1) Creating a smaller partition so that there's more unused space.
Is that option available when using carbon copy, clone?

2)TRIM
If we choose "secure empty trash" from Finder, would that be the same as "TRIM"?
 
eron, read Anand's article again. It is about low level stuff: the way SSD works.

There is little OSs can do about it. It is just like "seek time" of conventional HDDs.

TRIM is going to help fix the slow write performance. But it has to be implemented by both: OS drivers and by SSD's firmware. Yet, speed will not be the same as if you working off a clean SSD. With time, I'm sure file systems would be better tuned for SSD and probably TRIM would be more effective than its current prototypes.

Right now, though Windows 7 claims to support TRIM, it doesn't help much (NTFS is itself fragmenting like hell + TRIM isn't yet fully standardized). Some people tested SSDs with vendor supplied TRIM tool. Results were lower than expected and tool has to be run periodically - but not too often. That's like walking on a limb.
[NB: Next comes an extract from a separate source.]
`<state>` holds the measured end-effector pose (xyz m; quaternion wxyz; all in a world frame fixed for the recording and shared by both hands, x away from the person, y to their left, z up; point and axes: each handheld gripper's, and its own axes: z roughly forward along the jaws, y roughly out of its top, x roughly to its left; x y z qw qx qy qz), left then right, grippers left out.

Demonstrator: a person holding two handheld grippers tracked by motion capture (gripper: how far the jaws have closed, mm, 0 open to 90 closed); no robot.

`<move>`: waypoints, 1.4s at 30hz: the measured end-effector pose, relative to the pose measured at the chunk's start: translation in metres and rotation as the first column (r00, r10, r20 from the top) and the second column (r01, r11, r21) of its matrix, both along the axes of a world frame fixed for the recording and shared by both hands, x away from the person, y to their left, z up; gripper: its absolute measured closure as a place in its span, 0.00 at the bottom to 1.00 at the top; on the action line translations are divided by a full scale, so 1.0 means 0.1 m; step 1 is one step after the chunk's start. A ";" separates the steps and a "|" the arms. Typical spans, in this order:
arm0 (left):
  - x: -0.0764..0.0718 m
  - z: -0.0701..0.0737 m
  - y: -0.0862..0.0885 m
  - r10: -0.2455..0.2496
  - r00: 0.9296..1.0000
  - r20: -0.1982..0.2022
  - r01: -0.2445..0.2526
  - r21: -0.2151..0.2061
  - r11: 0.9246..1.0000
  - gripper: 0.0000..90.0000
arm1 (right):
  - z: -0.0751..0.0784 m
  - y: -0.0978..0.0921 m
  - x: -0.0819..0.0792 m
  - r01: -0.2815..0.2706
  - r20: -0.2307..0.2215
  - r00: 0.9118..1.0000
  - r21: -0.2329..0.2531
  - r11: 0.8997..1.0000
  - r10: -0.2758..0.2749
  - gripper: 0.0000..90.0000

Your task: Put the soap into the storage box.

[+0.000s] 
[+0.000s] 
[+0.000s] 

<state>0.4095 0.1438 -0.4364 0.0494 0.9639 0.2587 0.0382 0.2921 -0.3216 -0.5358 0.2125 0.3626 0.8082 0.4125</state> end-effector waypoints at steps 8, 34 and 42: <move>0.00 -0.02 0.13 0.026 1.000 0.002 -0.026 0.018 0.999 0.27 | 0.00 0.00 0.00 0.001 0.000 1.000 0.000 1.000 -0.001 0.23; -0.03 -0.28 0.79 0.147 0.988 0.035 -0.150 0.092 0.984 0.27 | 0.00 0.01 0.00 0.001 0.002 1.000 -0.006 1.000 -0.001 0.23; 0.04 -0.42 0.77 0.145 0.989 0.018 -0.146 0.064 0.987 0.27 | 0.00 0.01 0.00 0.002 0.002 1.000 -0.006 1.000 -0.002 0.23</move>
I personally avoid putting too much stress on my SSD (what is good idea for any laptop HDD) and wait for Snow Leopard with TRIM support.

But for the moment I'm quite happy. First, Apple's SSD is faster than HDD. (*) (And it would remain faster even after being fragmented.) Second, laptop runs very quiet and very cool. Only problem I can complain about is SSD's price....
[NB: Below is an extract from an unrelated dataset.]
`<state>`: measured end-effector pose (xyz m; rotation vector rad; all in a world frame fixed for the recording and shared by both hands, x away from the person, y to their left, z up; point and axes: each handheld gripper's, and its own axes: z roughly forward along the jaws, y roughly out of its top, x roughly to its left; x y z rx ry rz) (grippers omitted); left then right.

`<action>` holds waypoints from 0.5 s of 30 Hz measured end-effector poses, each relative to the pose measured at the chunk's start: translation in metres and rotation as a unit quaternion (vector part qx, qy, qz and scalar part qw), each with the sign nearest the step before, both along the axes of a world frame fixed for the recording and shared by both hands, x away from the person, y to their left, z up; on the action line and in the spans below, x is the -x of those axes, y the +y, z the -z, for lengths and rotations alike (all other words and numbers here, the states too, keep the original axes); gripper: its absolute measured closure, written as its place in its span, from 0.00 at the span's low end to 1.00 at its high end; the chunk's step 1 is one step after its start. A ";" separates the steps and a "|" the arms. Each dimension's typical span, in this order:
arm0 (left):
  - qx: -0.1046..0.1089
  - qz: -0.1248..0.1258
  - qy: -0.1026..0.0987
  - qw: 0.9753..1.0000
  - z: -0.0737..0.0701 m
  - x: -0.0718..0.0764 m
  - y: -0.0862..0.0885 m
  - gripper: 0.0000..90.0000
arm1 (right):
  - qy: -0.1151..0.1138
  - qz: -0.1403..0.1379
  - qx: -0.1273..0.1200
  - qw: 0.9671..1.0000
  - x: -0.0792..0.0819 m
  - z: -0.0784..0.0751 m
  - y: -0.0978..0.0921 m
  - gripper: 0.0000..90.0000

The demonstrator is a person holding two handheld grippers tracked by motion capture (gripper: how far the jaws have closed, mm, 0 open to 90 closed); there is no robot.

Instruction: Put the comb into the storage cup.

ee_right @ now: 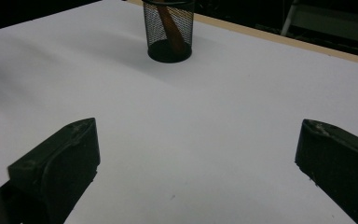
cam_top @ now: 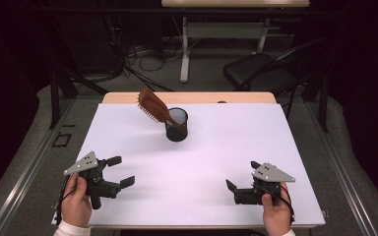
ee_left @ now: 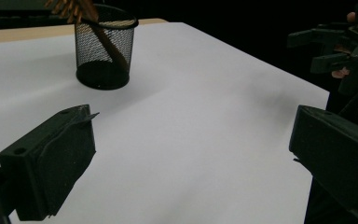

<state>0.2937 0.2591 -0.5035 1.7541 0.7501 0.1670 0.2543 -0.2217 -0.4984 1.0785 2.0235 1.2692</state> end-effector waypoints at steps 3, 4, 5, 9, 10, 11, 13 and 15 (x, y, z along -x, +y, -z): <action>0.001 -0.008 0.003 1.000 0.004 -0.002 0.004 0.00 | 0.002 0.013 -0.007 1.000 0.000 0.004 -0.008 0.00; 0.000 -0.011 0.002 1.000 0.006 -0.002 0.005 0.00 | 0.001 0.017 -0.009 1.000 0.000 0.005 -0.011 0.00; -0.001 -0.014 0.003 1.000 0.007 -0.003 0.006 0.00 | 0.000 0.021 -0.011 1.000 0.000 0.006 -0.013 0.00; -0.004 -0.020 0.005 1.000 0.014 -0.005 0.010 0.00 | -0.005 0.032 -0.014 0.999 -0.001 0.011 -0.021 0.00; -0.002 -0.023 0.004 1.000 0.016 -0.005 0.010 0.00 | -0.004 0.034 -0.017 0.999 -0.001 0.012 -0.022 0.00; -0.004 -0.021 0.003 1.000 0.017 -0.006 0.011 0.00 | -0.006 0.036 -0.016 0.999 -0.001 0.014 -0.024 0.00; -0.005 -0.024 0.002 1.000 0.021 -0.007 0.012 0.00 | -0.010 0.043 -0.016 0.999 -0.002 0.017 -0.027 0.00; -0.006 -0.024 0.002 1.000 0.024 -0.008 0.014 0.00 | -0.013 0.051 -0.019 0.998 -0.003 0.021 -0.030 0.00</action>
(*) My MBP had downloaded, installed with two restarts 10.5.7 update in under 10 minutes. To put it into prospective, I can still recall the ~1 hour I have spent waiting for WinXP SP3 to finish installing on my Windows PC....
 
(*) My MBP had downloaded, installed with two restarts 10.5.7 update in under 10 minutes. To put it into prospective, I can still recall the ~1 hour I have spent waiting for WinXP SP3 to finish installing on my Windows PC....

and you don't think this has anything to do with the fact that a service pack is not just a mere update. weekly updates on windows machines take 5 mins or so on any decent machine. perhaps you should compare how long it takes to install snow leopard against the time it takes to install a service pack. that would actually be a fair comparison.